How do you infuse energy and culture into an historic site that’s an island among neighborhoods in the midst of slow revitalization? Here’s how: you make it the next piece of the Schuylkill River trail. And add art. Drexel’s Lindy Institute for Urban Innovation has garnered the vision for Bartam’s Garden, and is now seeking the funding to bring it to life.
I had the pleasure of editing this intensive 28-page proposal, which spans history, urban planning, and some of the best landscape-based art installations in the world.
You might not know: John Bartam (1699–1777) was a pioneering North American naturalist and devoted Philadelphian. His home and grounds are lovely—well worth a visit the next time you’re headed down 95 past the airport or on a trek into deep Southwest Philly. (Head over in the spring and summer for some dreamy and free kayaking and canoeing on the Schuylkill.)
The Pennsylvania Academy of the Fine Arts (PAFA) has been a client for several years, and whenever I’m there I swoon over the collection but also find myself envying the arts students who are talented and passionate enough to attend this prestigious art school.
I just finished work on a brochure about one of PAFA’s most unique programs: the Post Baccalaureate, which provides an intensive year with four dedicated faculty members. The testimonials speak to what it means to come to a place like PAFA to devote one’s self to the hard work of being doggedly creative. And also how transformative even one year can be. I, for one, was inspired.

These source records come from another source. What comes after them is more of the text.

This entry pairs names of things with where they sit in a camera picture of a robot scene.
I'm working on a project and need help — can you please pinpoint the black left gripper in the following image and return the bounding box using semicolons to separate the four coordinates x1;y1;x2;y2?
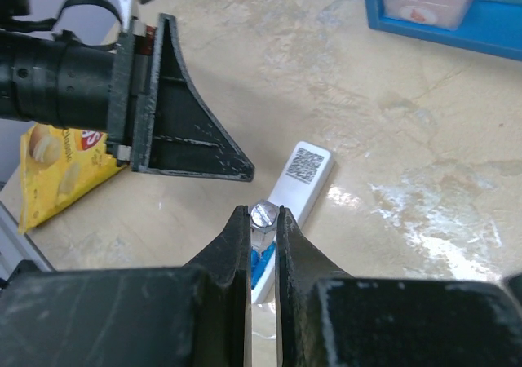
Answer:
106;14;254;182

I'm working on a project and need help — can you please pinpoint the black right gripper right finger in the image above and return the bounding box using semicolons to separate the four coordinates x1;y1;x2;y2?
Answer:
275;207;521;366

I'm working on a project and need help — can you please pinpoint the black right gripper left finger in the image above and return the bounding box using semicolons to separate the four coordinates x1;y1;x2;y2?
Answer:
1;206;252;366

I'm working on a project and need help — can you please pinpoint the white remote control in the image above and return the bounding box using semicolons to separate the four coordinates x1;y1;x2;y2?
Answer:
251;141;334;304

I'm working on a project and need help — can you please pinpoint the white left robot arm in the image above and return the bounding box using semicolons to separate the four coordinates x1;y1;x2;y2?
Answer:
1;0;254;182

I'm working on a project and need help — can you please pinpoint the blue battery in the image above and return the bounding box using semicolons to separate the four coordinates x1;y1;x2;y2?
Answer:
250;242;276;290

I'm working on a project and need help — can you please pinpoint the yellow chips bag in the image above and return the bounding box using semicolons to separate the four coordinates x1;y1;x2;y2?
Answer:
19;123;122;233

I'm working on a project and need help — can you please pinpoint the blue shelf unit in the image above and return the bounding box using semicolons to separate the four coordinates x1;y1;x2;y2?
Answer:
365;0;521;60

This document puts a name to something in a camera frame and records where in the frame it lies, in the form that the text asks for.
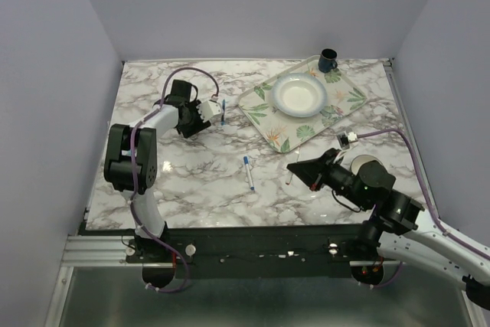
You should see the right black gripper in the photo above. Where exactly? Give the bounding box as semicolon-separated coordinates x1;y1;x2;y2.
288;146;369;210

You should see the white red marker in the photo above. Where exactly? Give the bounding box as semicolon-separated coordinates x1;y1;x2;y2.
286;155;299;185

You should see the white marker pen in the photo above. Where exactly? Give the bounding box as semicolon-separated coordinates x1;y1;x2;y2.
243;156;256;191

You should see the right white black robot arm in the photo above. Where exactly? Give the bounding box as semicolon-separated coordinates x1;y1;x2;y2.
287;149;489;309

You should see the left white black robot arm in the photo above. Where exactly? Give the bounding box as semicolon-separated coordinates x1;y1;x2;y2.
103;80;222;262

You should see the blue gel pen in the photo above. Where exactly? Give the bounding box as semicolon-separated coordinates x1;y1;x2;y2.
220;99;226;126

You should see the floral serving tray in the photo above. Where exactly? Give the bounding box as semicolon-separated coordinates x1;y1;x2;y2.
237;56;368;153

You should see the small white dark-rimmed bowl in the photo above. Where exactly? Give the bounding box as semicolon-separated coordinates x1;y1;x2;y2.
350;155;382;175

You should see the white blue rimmed bowl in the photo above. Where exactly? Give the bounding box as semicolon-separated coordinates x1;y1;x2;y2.
270;73;328;118

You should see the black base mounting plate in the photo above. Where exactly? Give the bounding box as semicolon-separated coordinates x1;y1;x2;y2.
126;224;382;280

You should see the dark blue mug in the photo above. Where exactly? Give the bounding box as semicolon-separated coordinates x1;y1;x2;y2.
318;48;338;74

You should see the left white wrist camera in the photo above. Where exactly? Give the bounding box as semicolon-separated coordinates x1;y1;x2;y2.
197;100;223;122

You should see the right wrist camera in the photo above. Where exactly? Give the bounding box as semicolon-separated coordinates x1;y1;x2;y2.
337;131;358;150

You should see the aluminium frame rail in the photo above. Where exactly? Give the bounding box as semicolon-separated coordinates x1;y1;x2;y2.
383;57;489;326

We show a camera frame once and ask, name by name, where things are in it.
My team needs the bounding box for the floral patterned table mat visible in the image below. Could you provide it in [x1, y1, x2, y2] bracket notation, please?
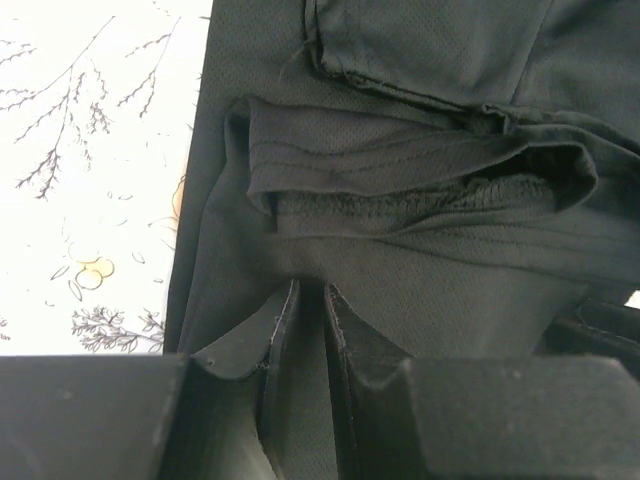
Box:
[1, 1, 211, 356]

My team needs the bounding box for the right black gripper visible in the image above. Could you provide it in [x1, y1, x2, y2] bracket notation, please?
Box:
[544, 299, 639, 357]

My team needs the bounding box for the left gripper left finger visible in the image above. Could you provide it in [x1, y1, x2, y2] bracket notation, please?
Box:
[1, 282, 299, 479]

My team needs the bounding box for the black t-shirt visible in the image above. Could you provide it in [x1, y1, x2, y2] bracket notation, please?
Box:
[164, 1, 639, 479]

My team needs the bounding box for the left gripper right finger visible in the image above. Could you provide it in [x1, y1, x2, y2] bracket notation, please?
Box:
[325, 286, 639, 479]

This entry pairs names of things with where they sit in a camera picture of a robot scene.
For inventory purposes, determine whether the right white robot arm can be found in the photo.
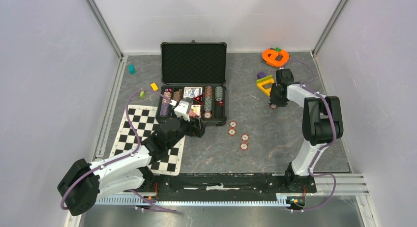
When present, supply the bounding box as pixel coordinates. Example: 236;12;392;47
269;69;344;192

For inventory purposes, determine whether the orange toy track piece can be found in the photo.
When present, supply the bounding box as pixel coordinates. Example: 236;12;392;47
262;48;290;67

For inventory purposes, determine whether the yellow toy block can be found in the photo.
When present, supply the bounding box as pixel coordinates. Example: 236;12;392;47
150;83;159;91

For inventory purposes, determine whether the black white chessboard mat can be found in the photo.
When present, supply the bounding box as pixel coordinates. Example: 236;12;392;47
110;105;185;176

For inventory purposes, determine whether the black poker carrying case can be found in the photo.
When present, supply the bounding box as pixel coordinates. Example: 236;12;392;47
160;41;228;126

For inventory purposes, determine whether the purple toy block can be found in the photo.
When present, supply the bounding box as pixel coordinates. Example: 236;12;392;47
257;71;266;80

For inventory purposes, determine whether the grey green chip roll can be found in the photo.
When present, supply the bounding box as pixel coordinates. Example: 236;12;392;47
214;86;223;102

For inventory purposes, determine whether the blue playing card deck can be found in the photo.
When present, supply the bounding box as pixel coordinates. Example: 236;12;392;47
183;87;203;98

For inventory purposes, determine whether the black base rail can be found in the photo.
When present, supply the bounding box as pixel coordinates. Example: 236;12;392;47
135;173;317;204

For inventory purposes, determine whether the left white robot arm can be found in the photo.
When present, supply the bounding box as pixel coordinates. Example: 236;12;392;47
57;98;206;216

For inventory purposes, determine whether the brown 100 chip roll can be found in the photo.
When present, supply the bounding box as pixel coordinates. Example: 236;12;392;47
173;91;182;102

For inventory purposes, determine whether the pink brown chip roll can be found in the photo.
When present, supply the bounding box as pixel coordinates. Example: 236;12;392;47
162;91;172;105

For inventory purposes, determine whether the teal toy block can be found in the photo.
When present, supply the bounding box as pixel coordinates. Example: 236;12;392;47
128;64;135;74

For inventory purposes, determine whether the brown poker chip roll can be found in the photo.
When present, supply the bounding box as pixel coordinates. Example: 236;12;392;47
205;86;213;100

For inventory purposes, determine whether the green blue chip roll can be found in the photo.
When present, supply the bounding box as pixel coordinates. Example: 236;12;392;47
204;97;212;112

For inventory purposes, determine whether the yellow triangle toy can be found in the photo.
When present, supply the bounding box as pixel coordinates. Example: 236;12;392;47
256;75;275;97

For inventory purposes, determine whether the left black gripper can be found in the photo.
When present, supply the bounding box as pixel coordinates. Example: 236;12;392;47
167;108;207;149

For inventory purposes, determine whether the purple poker chip roll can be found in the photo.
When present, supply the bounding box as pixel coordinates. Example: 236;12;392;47
159;104;171;117

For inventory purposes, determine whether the red playing card deck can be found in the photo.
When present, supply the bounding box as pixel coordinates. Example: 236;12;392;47
188;105;201;117

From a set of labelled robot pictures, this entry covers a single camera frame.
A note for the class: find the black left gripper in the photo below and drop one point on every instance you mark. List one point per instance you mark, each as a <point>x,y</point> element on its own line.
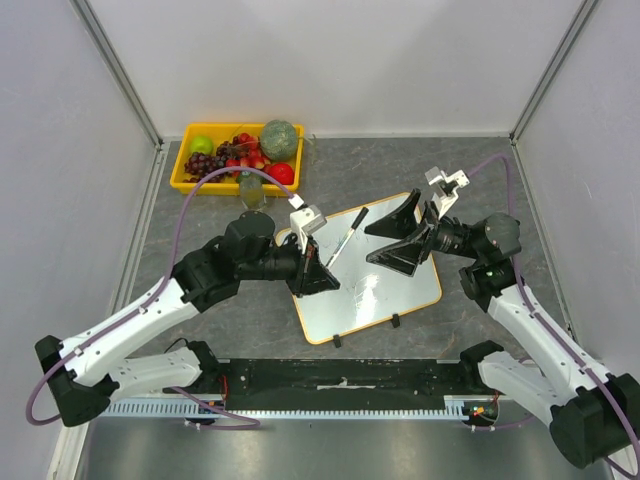
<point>312,276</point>

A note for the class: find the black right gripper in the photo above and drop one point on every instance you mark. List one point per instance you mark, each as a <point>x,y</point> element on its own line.
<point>427,232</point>

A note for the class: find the yellow framed whiteboard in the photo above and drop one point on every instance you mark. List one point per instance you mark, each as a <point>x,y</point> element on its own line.
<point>369,294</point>

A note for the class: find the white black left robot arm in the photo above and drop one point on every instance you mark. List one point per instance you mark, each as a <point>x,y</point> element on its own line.
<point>88,372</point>

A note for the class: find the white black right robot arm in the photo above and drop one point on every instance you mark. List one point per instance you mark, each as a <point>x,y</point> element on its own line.
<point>590,412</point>

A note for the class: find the red tomato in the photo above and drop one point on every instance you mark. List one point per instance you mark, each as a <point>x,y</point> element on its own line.
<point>282,173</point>

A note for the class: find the green avocado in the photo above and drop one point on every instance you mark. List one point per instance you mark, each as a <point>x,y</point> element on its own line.
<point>245,176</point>

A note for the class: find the red cherry bunch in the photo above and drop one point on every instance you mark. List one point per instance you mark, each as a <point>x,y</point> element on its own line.
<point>245,150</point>

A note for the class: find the yellow plastic fruit tray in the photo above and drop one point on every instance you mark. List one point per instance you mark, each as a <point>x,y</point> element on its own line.
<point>221,132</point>

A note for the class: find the green netted melon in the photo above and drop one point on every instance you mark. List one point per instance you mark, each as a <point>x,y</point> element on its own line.
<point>278,140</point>

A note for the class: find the dark purple grape bunch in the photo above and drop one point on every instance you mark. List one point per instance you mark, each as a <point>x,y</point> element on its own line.
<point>197,166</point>

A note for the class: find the green apple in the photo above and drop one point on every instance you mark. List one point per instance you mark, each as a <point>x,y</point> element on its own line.
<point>201,144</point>

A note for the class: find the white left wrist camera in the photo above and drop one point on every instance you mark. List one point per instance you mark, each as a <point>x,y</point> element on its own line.
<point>304,223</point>

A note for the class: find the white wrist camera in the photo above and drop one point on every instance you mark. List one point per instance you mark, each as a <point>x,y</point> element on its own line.
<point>304,223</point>
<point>444,189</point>

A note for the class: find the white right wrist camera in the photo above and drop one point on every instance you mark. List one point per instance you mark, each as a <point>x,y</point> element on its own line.
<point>444,189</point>

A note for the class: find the light blue cable duct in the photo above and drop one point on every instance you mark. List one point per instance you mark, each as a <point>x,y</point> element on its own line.
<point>175,407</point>

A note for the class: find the aluminium frame post left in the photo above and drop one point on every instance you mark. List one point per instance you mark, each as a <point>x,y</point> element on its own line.
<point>99,36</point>

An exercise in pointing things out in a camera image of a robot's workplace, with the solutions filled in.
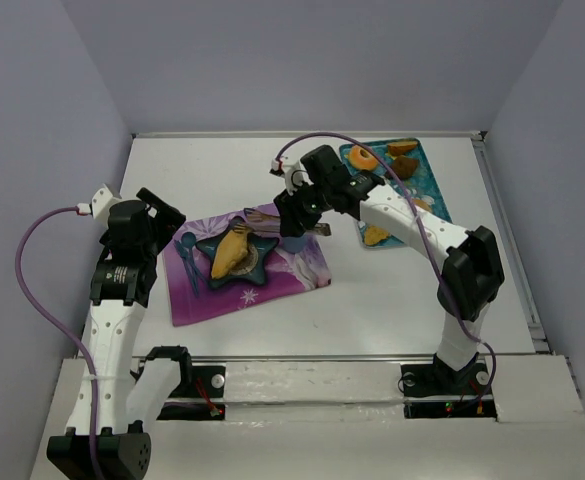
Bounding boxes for orange glazed donut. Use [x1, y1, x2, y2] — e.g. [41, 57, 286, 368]
[347, 145, 379, 171]

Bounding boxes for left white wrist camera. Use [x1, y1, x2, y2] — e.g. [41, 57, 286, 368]
[76, 184, 122, 225]

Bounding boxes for speckled bread slice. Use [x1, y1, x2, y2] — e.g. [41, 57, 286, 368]
[363, 225, 391, 246]

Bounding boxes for purple snowflake placemat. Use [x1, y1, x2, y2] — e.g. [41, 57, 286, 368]
[164, 203, 332, 327]

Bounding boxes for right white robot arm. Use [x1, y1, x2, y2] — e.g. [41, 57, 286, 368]
[270, 145, 504, 383]

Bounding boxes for dark chocolate bread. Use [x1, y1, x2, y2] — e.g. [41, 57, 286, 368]
[390, 155, 420, 180]

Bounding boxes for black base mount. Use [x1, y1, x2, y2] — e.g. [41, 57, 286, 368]
[158, 364, 226, 422]
[397, 361, 497, 420]

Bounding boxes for metal tongs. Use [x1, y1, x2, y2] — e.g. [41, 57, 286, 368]
[228, 208, 332, 238]

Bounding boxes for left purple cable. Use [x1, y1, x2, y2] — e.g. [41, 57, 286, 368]
[14, 205, 108, 480]

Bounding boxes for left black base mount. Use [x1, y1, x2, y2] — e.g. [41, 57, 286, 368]
[158, 364, 226, 422]

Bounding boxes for tan bagel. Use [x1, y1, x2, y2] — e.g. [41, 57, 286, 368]
[413, 198, 432, 212]

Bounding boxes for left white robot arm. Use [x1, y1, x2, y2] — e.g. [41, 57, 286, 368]
[46, 187, 192, 479]

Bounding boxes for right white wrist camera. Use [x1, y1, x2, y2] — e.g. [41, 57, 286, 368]
[270, 157, 306, 195]

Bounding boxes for blue plastic spoon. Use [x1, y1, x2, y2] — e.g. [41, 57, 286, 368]
[181, 232, 202, 278]

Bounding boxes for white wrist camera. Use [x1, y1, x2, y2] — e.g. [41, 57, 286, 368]
[270, 157, 306, 195]
[76, 184, 122, 225]

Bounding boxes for brown bread wedge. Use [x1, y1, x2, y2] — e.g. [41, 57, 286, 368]
[387, 140, 419, 157]

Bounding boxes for teal star-shaped plate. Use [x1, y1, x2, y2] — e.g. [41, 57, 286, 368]
[195, 225, 279, 290]

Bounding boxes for blue plastic cup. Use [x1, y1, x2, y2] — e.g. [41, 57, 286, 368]
[281, 236, 307, 254]

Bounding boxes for teal floral tray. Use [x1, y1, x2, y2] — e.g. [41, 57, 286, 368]
[339, 138, 452, 250]

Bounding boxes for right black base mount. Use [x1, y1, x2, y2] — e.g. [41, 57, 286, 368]
[397, 361, 497, 420]

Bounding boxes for long yellow bread loaf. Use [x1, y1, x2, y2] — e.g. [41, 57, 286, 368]
[210, 226, 251, 280]

A few years ago I researched and wrote a script for an exhibition for the Eagles Mere Museum, in a small town near Williamsport, PA. It was settled by a glassmaker in the late 18th century, and became a famous resort destination during the Victorian era. Today it’s as unspoiled as ever, with the beautiful “cottages” (many of them 8+ bedrooms) surrounding the perfectly preserved lake. I went back to take a look at the museum now that it’s open, and was pleased to run into the husband-and-wife team of historians who advised me on the project (Barbara and Bush James, longtime Eagles Mere summer residents and authors of Mere Reflections: A Unique Journey through Historic Eagles Mere, 1988). I was thrilled to learn that the exhibition we created had over 11,000 visitors in 2008—up from 400 per year in its previous location—a former chapel.
The location is much better, for sure, at the center of the small village, alongside new retail space. But the exhibition itself is also far superior—it tells the story of this place and shows off the highlights of the extensive collection. Whereas before there were dozens of objects filling cases from floor to ceiling, with very few labels and almost no interpretation, we strived to organize and prioritize the images and objects in order to tell a compelling story. Without the funds for expensive computer interactives, the exhibition relies on historic photography, objects, and traditional text panels to educate and engage its visitors. It goes to show it’s not a big budget that makes for a satisfying museum experience. You can learn a lot, even just from reading the headlines and a few captions. Well worth a visit.
Here’s what Therese Boyd, writer for the Harrisburg Patriot-News, had to say:
“The [Eagles Mere] museum does justice [to the town’s] rich history . . . natural areas and historic architecture. . . . This is one of the best small museums I’ve ever seen. In materials and presentation, in choice of artifacts and interactive displays, the entire museum experience is outstanding.”
A glimpse of a facial expression conveys volumes. This is one of my favorite photographs. It’s William Faulkner in 1962, with Eudora Welty in the background, when she presented him with the Gold Medal for Fiction at the National Institute of Arts and Letters, in New York.
I came across this photograph and dozens like it when I was doing research on Faulkner for a master planning project for the University of Mississippi (Ole Miss) in Oxford. The museum wanted to find a way to honor one of its most distinguished alumni and longtime Oxford resident, and we devised a thematic approach to make his life, his writings, and his genius accessible to museumgoers.
(The museum also oversees Rowan Oak, the historic site that was Faulkner’s home for many decades, which happens to be a short walk through the woods from the museum. Read more about this amazing site in this New York Times article, or more about my involvement with the related landscape planning project.)
It was a fun to help the Philadelphia Zoo develop an exhibit commemorating its 150th anniversary. I worked with curators and other zoo staff members on panels for a special exhibition about how America’s first zoo paved the way and contributes research as well as opportunities for entertainment and engagement with these glorious animals of all stripes.
The design team created a series of markers around the zoo provided opportunities to interpret historic buildings as well as fun facts about its role in the community as well as the animals who have lived there.
The Pennsylvania Academy of the Fine Arts (PAFA) needed a general information brochure that straddled its dual identity as a prestigious art school and a museum housing one of the world’s finest collections of American art. ARC devised the brochure’s organization and wrote all copy. The piece was designed to compete with other rack brochures at the Visitors Center and is also mailed out to the media and other interested parties. The third panel folds in under the three call-to-action headings: “visit,” attend,” and “create.”